L’attualità di un confronto 83 anni dopo lo scontro alla Camera il 28 ottobre 1922

 

    

    

Troppo note sono le vicende della cosiddetta marcia su Roma del 28 ottobre 1922 per tornarvi sopra in modo dettagliato. Il re abdicò alla sua funzione di garante dello Statuto affidando la guida del governo al capo di squadre armate che, senza trovare opposizione da parte delle forze armate ufficiali, attendeva prudentemente l'esito della sua impresa da Milano, ben lontana da Roma dove i suoi "marciavano", ma molto vicina al rassicurante confine svizzero, qualora ci fosse stata una reazione da parte dell'esercito. Si formò il governo con alla testa Mussolini.

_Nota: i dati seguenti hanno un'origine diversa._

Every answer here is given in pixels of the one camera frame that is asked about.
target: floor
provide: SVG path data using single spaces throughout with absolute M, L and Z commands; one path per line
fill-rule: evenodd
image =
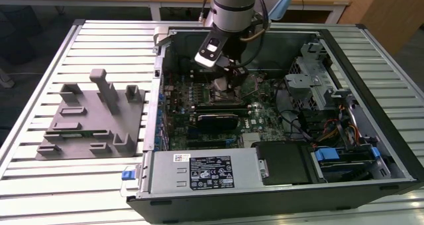
M 14 80 L 14 87 L 0 87 L 0 145 L 8 135 L 20 112 L 36 88 L 41 75 L 60 47 L 74 19 L 94 20 L 150 20 L 149 9 L 144 7 L 65 7 L 58 15 L 52 6 L 34 6 L 44 32 L 29 38 L 37 57 L 26 64 L 12 66 L 0 58 L 0 66 Z M 162 20 L 197 20 L 200 10 L 161 9 Z M 424 89 L 424 30 L 418 30 L 409 43 L 394 56 L 421 89 Z

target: warning label
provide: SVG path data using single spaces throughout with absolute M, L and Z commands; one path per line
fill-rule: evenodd
M 190 189 L 233 188 L 229 156 L 190 158 Z

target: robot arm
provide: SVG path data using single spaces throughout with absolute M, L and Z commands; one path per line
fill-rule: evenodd
M 270 9 L 272 19 L 278 19 L 289 2 L 290 0 L 266 0 L 266 3 L 264 0 L 212 0 L 212 29 L 196 54 L 196 62 L 206 69 L 214 68 L 216 64 L 224 68 L 241 68 L 248 65 L 260 48 L 252 60 L 240 65 L 236 65 L 236 62 L 241 62 L 246 43 L 261 36 L 269 26 L 266 9 Z M 253 20 L 257 16 L 254 10 L 262 13 L 257 20 Z M 257 22 L 262 23 L 262 29 L 254 33 Z

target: blue release tab
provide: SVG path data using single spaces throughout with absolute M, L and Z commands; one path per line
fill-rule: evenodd
M 320 153 L 318 150 L 316 151 L 316 158 L 317 158 L 317 161 L 324 160 L 322 154 Z
M 322 148 L 316 151 L 317 161 L 325 159 L 340 159 L 337 151 L 334 148 Z
M 372 154 L 373 154 L 373 156 L 376 157 L 376 158 L 378 158 L 380 157 L 380 152 L 378 152 L 378 149 L 376 148 L 376 147 L 373 147 L 372 149 Z
M 125 180 L 134 180 L 134 170 L 125 170 L 121 172 L 121 179 Z

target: metal bracket
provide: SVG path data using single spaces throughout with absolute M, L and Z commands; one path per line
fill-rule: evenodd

Alla Camera ci furono opposizioni, come testimoniano gli interventi, che riproduciamo, di Filippo Turati e di Giovanni Conti. Il leader socialista disse, come è documentato negli atti parlamentari: 

Turati "Mi ero scritto in questi appunti, che speravo di svolgere nella seduta di ieri, che la gravità tragica dell'ora consiglia a tutti, anche a noi, socialisti unitari, dichiarazioni assolutamente sobrie e soprattutto serene. La politica, come disse uno dei tanti defenestrati (poiché non era il caso per lui di un guiderdone) di queste ultime radiose giornate...". 

Mussolini, presidente del consiglio dei ministri, ministro degli interni e ad interim degli affari esteri "Certamente sono radiose!". 

Turati "Dirò dunque, di queste giornate più che mai radiose...". 

Mussolini "Lo saranno ancora di più! (Commenti. Rumori all'estrema destra). E poi verrà il bello!". 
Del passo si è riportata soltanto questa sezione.